Он подошёл к окну и выглянул на улицу. Их двор, детская площадка с облупившейся краской, старый тополь, который каждое лето закидывал пухом все окрестные балконы. Всё как обычно. Всё на своих местах.

И всё же...

— Ты, наверное, устал с дороги, — сказала мама. — Давай я чайник поставлю, а ты пока осваивайся. Распаковывай вещи, раскладывай. Только глаза не перенапрягай, врач сказал...

— Да, мам, я помню.

Она ушла на кухню, а он остался стоять у окна, глядя на двор и пытаясь понять, что же его беспокоит. Сначала он грешил на освещение, слишком яркое, режущее глаз. Потом на перспективу, он всё ещё путался с расстояниями, и предметы казались то ближе, то дальше, чем были на самом деле. Но постепенно, по мере того как он стоял и смотрел, до него начало доходить.

Дело было не в освещении и не в перспективе. Дело было в нём самом. В том, как он смотрел. В том, что его взгляд скользил по предметам не так, как раньше. Он замечал другие детали. Его внимание привлекали другие вещи. Тени вместо света. Линии вместо объёмов. Структура вместо цвета.

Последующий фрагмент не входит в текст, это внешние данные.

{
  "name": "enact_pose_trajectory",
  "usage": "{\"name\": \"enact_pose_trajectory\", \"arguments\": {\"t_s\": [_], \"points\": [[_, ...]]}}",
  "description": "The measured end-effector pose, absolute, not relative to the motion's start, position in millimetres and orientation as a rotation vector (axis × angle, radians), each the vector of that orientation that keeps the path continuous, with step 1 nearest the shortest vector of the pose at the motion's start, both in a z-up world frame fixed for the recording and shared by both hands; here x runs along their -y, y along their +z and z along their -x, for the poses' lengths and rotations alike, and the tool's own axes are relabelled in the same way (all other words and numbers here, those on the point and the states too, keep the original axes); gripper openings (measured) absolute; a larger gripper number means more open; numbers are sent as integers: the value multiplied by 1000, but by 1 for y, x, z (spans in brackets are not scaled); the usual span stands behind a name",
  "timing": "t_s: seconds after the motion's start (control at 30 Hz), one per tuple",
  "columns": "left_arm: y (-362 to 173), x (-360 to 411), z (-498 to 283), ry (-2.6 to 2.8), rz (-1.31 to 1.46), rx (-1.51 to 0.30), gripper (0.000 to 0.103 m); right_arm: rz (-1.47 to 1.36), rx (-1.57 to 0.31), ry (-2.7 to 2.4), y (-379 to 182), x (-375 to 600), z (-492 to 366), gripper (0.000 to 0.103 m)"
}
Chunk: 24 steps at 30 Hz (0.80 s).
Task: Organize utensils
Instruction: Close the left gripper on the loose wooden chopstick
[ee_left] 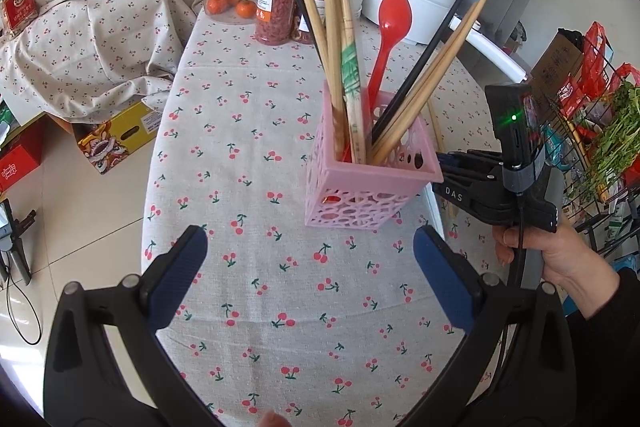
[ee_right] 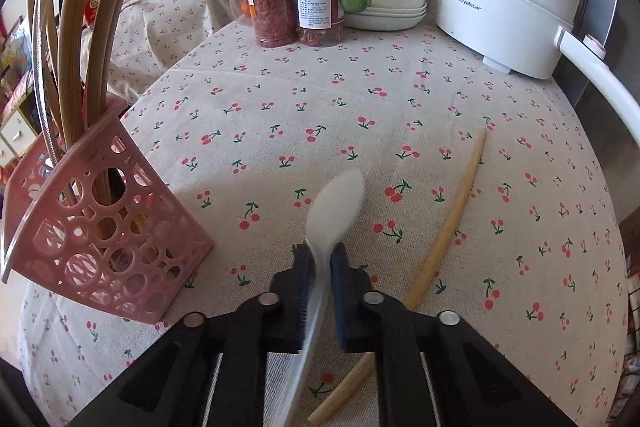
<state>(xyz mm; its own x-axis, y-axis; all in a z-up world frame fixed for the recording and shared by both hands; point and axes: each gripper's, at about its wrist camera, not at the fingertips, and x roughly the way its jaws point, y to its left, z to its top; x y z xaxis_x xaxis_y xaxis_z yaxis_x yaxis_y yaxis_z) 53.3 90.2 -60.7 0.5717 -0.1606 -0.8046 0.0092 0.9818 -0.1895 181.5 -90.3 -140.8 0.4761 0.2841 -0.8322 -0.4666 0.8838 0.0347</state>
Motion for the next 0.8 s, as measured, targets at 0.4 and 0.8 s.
{"name": "enact_pose_trajectory", "arguments": {"t_s": [0.4, 0.8], "points": [[-39, -46, -37, -212, 87, -902, 102, 77, -983, 469, -107, 131, -170, 6], [-41, 56, -59, -339, -75, -970, 102, 82, -1053, 318, -77, 224, -156, 6]]}}
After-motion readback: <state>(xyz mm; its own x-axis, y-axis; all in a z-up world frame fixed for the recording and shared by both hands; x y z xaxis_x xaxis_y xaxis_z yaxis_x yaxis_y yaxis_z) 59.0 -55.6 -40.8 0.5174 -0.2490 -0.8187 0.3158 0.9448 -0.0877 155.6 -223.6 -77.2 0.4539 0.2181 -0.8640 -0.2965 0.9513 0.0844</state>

Раньше, до слепоты, он смотрел на мир как художник-импрессионист, его интересовали цветовые пятна, игра света, настроение. Теперь же он смотрел как... как график. Как человек, привыкший работать с линией, с контуром, с чёткой, почти архитектурной прорисовкой деталей. Его взгляд сам собой разбивал изображение на составляющие, каркас, тени, штриховку. Он не просто видел дерево во дворе, он видел, как ветви образуют сложный узор на фоне неба, как тени от листьев ложатся на асфальт, как кора трескается по определённой, почти математической траектории.

Это было красиво. Но это было не его видение.

Он отошёл от окна, чувствуя, как к горлу подкатывает тошнота. Так, спокойно. Никакой паники. Просто адаптация. Просто мозг перестраивается. Ничего сверхъестественного.

Кирилл сел за новый стол, включил настольную лампу (тёплый свет, мягкий, щадящий, мама постаралась) и обнаружил на столе альбом для рисования. Новый, в твёрдой чёрной обложке, с плотными листами, пахнущими бумагой и типографской краской. Рядом лежал набор карандашей, от 2H до 8B, как он любил. И ластик. И точилка. Всё, что нужно для счастья.